In a small study conducted by researchers from AIIMS-IGIB (Institute of Genomics and Integrative Biology), 63 symptomatic patients with a five- to seven-day persistent fever were examined. 36 of the 63 patients had received two doses of vaccination, while 27 had only received the first dose.

As per the results, about 76.9% of Delta variant infections were observed in people who had only received one dose of the vaccination, compared to 60% in persons who had received both doses.

The study highlighted that breakthrough infection attributable to the Delta variant were found to be more common in patients who had received the Covishield vaccine. About 27 patients who took Covishield developed Delta breakthrough infections, with a 70.3 per cent infection rate.

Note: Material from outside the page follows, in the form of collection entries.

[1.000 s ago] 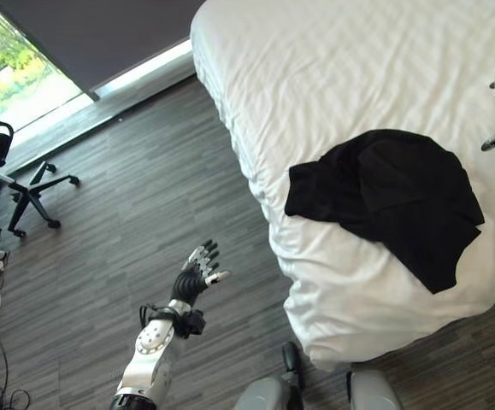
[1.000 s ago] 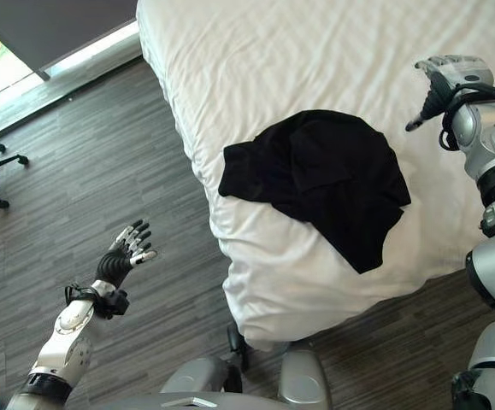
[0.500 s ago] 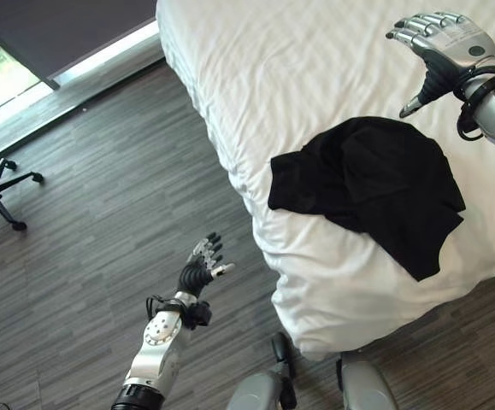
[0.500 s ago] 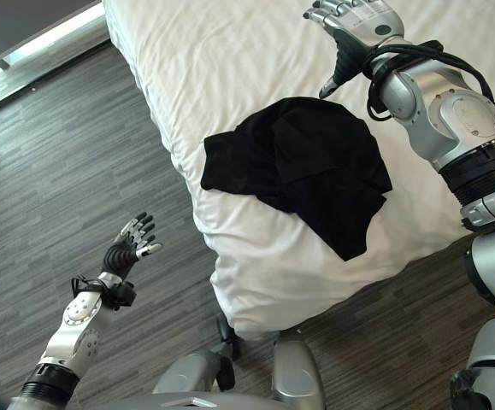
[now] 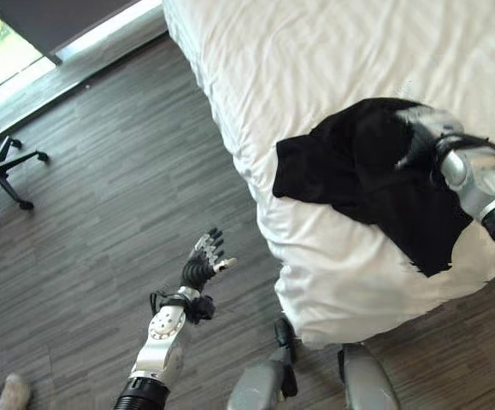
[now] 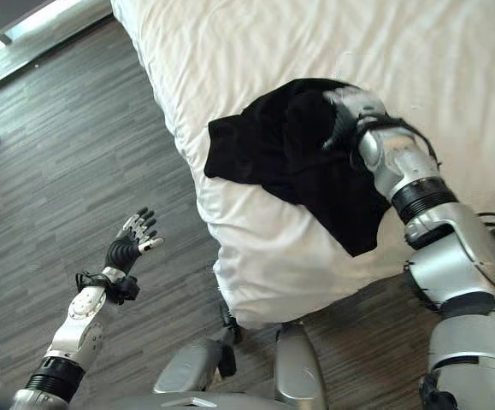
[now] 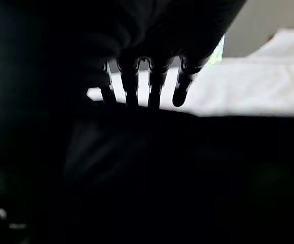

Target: Pick up bed clothes into laundry basket.

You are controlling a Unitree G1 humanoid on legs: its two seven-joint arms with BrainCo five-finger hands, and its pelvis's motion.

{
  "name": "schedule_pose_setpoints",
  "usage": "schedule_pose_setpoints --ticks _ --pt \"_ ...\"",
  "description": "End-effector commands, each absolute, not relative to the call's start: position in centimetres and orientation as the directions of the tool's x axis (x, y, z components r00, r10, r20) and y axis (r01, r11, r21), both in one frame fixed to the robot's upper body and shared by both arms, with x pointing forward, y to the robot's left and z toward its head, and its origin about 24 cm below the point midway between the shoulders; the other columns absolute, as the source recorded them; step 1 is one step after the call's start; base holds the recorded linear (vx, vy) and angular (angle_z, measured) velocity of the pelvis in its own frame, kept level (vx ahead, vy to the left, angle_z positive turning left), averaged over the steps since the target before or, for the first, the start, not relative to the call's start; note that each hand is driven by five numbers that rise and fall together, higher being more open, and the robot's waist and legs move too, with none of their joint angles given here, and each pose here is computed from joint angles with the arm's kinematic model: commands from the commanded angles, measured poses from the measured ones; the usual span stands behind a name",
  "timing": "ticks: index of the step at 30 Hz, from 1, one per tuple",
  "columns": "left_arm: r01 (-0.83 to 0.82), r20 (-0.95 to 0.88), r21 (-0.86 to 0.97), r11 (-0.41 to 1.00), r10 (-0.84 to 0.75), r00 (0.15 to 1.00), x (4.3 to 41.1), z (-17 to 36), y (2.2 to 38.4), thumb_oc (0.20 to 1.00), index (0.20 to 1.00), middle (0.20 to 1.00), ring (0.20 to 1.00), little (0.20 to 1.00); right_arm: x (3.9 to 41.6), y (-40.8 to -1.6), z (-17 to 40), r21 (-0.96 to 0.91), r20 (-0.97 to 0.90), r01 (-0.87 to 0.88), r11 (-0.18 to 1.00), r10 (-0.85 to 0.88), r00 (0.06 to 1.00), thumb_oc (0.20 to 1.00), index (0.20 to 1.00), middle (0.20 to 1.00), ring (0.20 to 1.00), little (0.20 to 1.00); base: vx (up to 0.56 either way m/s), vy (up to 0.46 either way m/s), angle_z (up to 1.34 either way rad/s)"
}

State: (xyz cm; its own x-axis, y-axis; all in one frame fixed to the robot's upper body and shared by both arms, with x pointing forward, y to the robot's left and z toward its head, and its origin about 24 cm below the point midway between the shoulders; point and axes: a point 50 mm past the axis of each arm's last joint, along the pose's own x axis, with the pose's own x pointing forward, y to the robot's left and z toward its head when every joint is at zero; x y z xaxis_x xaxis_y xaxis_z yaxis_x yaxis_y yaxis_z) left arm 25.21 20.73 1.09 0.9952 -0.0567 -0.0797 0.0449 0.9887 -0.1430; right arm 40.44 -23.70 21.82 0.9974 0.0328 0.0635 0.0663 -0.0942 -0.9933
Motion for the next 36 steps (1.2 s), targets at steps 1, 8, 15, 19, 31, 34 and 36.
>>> schedule_pose_setpoints --ticks 1,8,15,19,31,34,36 --pt "0.043 0.039 -0.054 0.998 -0.041 0.998 26.1 3.7 22.0 1.0 1.0 1.0 1.0 1.0 41.4 -22.2 22.4 -0.992 0.085 0.088 -0.088 0.036 0.996 1.0 1.0 1.0 1.0 1.0 -0.09 -0.044 -0.03" --pt "0.085 0.059 -0.06 0.995 -0.082 0.995 26.6 4.1 20.8 1.0 1.0 1.0 1.0 1.0 41.4 -24.8 19.6 -0.997 -0.013 -0.02 -0.068 -0.114 0.993 1.0 1.0 1.0 1.0 1.0 -0.05 -0.029 0.01" --pt "0.109 0.059 -0.099 0.989 -0.103 0.993 26.9 3.9 19.2 1.0 1.0 1.0 1.0 1.0 41.0 -26.0 18.2 -0.996 -0.036 -0.049 -0.072 -0.162 0.986 1.0 1.0 1.0 1.0 1.0 0.0 0.002 0.01" --pt "0.105 0.074 -0.108 0.989 -0.097 0.992 27.3 4.2 18.8 1.0 1.0 1.0 1.0 1.0 40.9 -25.7 17.5 -0.994 -0.044 -0.059 -0.094 -0.146 0.988 1.0 1.0 1.0 1.0 1.0 0.0 0.003 0.01" --pt "0.011 0.103 -0.094 0.995 -0.001 0.995 28.1 4.7 19.8 1.0 1.0 1.0 1.0 1.0 40.6 -22.5 24.2 -0.911 0.303 0.278 0.305 0.036 0.952 0.2 0.2 0.2 0.2 0.2 0.0 0.0 0.0" --pt "0.003 0.118 -0.093 0.996 0.008 0.993 28.1 4.9 20.1 1.0 1.0 1.0 1.0 1.0 39.7 -22.7 27.2 -0.863 0.408 0.363 0.353 0.06 0.911 0.2 0.2 0.2 0.2 0.2 0.0 0.0 0.0" --pt "0.008 0.123 -0.095 0.995 0.004 0.992 28.1 5.0 20.1 1.0 1.0 1.0 1.0 1.0 39.5 -23.0 27.8 -0.852 0.43 0.385 0.354 0.056 0.901 0.2 0.2 0.2 0.2 0.2 0.0 0.0 0.0"
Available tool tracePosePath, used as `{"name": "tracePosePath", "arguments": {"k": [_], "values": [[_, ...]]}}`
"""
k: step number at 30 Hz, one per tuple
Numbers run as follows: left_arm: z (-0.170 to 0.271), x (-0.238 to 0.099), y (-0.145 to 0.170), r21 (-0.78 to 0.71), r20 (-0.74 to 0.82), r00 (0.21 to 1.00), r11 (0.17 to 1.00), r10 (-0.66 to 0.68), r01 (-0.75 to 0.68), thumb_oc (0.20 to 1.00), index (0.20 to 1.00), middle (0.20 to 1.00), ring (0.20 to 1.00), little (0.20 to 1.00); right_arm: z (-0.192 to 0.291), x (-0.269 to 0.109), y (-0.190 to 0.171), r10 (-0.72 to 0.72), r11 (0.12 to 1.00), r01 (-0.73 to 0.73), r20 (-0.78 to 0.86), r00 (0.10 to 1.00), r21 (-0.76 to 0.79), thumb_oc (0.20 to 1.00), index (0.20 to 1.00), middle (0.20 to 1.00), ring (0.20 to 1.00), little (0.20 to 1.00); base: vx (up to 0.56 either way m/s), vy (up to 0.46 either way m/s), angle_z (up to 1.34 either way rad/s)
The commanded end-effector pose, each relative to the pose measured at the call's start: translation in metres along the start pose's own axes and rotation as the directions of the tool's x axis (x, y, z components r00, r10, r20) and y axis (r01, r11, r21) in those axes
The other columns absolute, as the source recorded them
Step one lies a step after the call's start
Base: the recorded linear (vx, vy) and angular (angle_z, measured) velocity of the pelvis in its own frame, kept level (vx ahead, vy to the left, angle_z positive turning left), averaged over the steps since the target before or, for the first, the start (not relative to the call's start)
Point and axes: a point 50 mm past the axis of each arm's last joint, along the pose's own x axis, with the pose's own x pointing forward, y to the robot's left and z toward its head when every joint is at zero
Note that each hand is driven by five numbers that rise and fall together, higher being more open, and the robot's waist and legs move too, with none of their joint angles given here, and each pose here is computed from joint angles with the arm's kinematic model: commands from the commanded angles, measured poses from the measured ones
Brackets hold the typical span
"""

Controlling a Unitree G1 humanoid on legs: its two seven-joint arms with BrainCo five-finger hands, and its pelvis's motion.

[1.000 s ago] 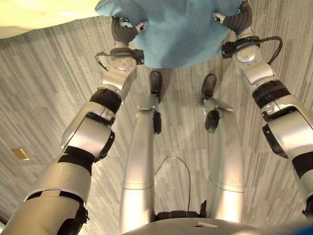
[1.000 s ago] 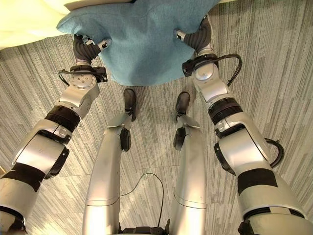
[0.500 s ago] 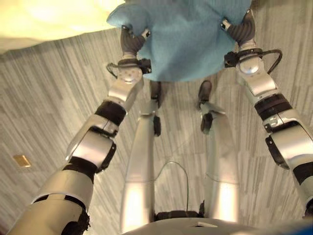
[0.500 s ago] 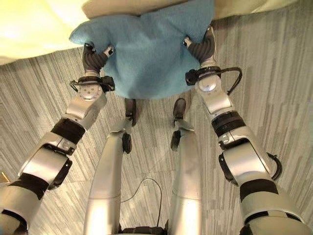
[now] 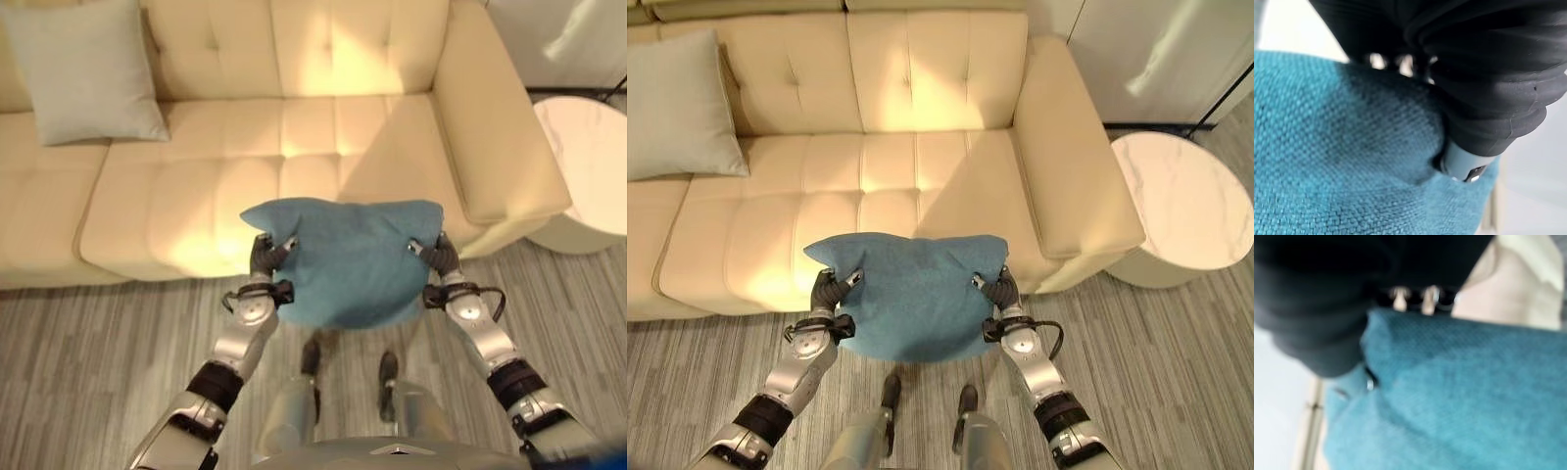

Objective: Pick up all the scattered cushions and arrange them neatly on the sofa.

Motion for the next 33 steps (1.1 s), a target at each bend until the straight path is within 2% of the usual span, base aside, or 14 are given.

The study read, "Reinfections and vaccine breakthrough infections are rare occurrences, and genomic sequencing of vaccine breakthrough infections can provide useful insights. In the present group of vaccine breakthrough infections investigated using genome sequencing, closely overlapping and mirroring the COVID-19 cases in the states of Delhi, the variants of concern B.1.617.2 and B.1.1.7 comprised the majority, but the proportions were not significantly different in comparison with the population prevalence of the variants during this period with high community transmission."

But Vaccination Is A Must

While some studies have suggested that even after being partially or fully vaccinated with Covishield and Covaxin, people can become infected with the Delta strain. However, more research is needed to be certain that the vaccinations can or cannot protect you against the Delta variant. Moreover, getting a coronavirus jab is the best way to mitigate your risk of Covid-19 if not eradicate it. Getting vaccinated and practising precautions is currently your best bet to combat the disease.